X11 provides (on almost all platforms) a file desc for the X11 connection. This becomes readable when data is ready. This means you can select/epoll on the FD and when it becomes readable use XGetEvent to pull the event off. This is how you multiplex working with X11 events and sockets.

The xevent is a union of several structs. You read data out of it with normal C/C++ member notation. Typically you switch on the type. So you get something which says stuff like;

case ConfigureNotify:
width=event.xconfigure.width;
height=event.xconfigure.height;
windowid=event.xconfigure.window;
MyWindowClass *windowh = convertIdToPtr(windowid);
if (windowh)
windowh->sizeChanged(width,height); // go off and handle the change.
break;

Which doesn't look that different from the sort of thing one would do in the windows version.
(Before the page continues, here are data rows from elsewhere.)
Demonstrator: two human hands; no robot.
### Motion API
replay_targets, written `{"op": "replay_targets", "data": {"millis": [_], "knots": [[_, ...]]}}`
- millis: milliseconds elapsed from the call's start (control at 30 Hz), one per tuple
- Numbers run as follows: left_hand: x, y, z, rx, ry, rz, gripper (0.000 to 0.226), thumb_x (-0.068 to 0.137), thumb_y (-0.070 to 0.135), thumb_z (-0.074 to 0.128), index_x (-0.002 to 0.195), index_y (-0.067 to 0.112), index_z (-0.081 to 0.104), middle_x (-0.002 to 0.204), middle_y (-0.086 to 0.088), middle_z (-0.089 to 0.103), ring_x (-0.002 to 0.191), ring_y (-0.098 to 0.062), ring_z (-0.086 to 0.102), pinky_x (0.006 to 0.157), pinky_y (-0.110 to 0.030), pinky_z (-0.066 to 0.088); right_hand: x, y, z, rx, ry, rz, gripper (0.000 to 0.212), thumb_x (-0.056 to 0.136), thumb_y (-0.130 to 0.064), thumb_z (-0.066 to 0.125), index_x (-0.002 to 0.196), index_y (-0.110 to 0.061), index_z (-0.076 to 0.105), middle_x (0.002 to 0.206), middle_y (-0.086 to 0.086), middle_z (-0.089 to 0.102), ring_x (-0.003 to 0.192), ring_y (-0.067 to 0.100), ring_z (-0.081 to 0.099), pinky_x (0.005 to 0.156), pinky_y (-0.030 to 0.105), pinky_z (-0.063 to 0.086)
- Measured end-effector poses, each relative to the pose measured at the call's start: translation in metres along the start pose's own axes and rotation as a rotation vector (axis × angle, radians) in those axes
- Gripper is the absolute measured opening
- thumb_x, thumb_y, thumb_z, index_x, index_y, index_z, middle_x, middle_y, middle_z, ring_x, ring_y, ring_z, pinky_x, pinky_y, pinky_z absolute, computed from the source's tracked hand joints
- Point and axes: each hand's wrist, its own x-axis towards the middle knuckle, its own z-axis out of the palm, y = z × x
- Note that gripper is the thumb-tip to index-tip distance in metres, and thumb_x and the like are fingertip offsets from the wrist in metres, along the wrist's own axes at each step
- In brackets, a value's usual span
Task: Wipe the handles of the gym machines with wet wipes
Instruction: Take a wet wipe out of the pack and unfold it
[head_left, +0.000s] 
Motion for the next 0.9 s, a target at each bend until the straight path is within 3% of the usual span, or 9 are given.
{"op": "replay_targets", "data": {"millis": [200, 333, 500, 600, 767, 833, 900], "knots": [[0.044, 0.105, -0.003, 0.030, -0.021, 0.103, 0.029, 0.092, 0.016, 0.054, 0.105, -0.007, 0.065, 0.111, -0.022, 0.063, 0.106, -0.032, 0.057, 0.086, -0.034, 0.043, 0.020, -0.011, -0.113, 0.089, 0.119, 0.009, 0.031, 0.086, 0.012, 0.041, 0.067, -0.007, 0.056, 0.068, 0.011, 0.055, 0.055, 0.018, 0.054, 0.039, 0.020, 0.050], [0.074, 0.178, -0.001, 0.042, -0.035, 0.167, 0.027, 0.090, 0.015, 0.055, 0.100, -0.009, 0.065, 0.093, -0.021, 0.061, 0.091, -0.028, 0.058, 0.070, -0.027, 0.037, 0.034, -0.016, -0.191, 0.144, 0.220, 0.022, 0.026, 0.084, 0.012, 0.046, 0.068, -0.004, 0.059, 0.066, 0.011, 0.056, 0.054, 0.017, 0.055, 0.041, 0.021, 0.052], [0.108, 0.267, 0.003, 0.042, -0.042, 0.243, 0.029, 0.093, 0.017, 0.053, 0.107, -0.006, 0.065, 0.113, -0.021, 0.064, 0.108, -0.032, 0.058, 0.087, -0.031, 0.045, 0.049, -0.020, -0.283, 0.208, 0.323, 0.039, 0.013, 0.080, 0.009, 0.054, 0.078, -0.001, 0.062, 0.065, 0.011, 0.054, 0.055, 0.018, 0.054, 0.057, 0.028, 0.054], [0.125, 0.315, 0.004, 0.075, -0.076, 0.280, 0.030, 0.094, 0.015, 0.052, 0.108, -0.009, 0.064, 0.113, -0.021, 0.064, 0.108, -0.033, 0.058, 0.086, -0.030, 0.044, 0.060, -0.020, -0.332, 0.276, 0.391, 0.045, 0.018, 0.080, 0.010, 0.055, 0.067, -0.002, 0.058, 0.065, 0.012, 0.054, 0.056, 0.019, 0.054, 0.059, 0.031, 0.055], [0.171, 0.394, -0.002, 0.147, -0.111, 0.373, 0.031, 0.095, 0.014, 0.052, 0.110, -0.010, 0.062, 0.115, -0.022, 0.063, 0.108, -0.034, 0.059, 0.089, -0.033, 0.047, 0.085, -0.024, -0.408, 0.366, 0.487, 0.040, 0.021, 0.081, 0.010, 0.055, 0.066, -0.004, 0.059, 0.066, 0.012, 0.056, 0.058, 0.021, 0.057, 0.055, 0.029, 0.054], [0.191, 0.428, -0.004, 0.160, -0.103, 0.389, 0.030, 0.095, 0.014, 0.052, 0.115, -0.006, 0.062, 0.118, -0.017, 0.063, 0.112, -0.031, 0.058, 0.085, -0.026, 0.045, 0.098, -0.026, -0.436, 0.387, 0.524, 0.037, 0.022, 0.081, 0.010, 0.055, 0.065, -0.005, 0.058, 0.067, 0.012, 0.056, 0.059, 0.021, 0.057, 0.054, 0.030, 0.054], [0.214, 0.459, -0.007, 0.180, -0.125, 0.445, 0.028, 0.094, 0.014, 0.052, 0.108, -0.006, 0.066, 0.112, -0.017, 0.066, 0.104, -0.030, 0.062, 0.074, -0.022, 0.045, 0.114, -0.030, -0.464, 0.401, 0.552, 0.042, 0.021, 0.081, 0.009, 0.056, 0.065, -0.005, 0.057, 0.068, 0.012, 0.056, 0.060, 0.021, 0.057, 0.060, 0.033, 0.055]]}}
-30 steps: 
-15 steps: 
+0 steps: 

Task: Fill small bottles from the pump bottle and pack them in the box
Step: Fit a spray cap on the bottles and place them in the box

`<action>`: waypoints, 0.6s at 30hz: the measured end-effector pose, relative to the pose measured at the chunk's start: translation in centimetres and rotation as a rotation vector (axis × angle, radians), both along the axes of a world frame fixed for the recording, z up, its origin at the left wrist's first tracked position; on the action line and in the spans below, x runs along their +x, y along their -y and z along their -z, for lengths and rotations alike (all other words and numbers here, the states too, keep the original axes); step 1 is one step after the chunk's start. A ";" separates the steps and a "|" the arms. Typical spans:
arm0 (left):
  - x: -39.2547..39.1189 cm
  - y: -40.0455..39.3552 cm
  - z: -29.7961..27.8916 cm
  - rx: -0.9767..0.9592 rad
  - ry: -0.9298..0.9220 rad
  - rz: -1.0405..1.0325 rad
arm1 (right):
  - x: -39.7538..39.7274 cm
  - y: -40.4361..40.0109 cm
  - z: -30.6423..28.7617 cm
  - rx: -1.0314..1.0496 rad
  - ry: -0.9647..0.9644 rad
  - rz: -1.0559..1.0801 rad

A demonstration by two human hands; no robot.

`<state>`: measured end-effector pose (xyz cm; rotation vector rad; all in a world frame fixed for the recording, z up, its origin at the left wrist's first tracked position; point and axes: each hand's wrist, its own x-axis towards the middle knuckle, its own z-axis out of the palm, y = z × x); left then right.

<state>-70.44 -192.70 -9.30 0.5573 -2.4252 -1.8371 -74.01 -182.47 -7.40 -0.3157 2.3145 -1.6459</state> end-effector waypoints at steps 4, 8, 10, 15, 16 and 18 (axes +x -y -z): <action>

So your game loop looks like this;

while(1)
{

get current time.

idle processing.
draw window.
flip window.

get new current time.
elapsed = difference in milliseconds.

epoll the filedescriptors, with a wait time of (1000/refreshrate)-elapsed.
get the results
go off and handle those results (read X11 events, read/write network data).
}


It's really not that different. The only thing to bear in mind is that almost all example X11 code uses XGetEvent() which will block if it can't get one -- obviously not a lot of use.

I use XCheckIfEvent which is kind of like PeekMessage() in that it can return "no I didn't get one", only it will rummage down the whole message queue looking for stuff and you can write arbitrary matching functions to give it which is actually quite powerful.